SOURCE MATERIAL:
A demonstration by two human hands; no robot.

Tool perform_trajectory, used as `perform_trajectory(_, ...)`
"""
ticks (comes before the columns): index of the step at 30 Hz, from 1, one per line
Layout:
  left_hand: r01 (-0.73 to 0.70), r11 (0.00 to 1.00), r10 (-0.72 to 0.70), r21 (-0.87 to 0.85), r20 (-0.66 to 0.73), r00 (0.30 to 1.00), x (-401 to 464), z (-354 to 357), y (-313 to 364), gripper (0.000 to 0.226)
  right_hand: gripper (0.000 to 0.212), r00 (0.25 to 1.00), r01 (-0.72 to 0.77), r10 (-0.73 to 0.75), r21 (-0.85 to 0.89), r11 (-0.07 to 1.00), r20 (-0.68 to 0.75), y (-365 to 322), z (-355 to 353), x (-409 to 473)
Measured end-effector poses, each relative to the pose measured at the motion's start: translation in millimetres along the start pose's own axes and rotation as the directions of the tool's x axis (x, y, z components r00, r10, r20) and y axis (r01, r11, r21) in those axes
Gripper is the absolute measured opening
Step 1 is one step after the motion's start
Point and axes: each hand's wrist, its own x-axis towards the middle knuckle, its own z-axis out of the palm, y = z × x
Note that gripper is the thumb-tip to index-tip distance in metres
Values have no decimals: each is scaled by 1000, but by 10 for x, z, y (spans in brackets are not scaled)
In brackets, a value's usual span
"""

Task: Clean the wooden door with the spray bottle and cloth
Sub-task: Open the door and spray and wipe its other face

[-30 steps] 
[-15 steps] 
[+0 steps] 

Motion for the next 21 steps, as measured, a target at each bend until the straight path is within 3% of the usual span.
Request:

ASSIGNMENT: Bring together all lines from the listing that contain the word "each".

OUTPUT FOR THIS EXERCISE:
Measured end-effector poses, each relative to the pose measured at the motion's start: translation in millimetres along the start pose's own axes and rotation as the directions of the tool's x axis (x, y, z components r00, r10, r20) and y axis (r01, r11, r21) in those axes
Point and axes: each hand's wrist, its own x-axis towards the middle knuckle, its own z-axis out of the palm, y = z × x
Values have no decimals: each is scaled by 1000, but by 10 for x, z, y (spans in brackets are not scaled)
Motion for the next 21 steps, as measured, a target at each bend until the straight path is within 3% of the usual span.

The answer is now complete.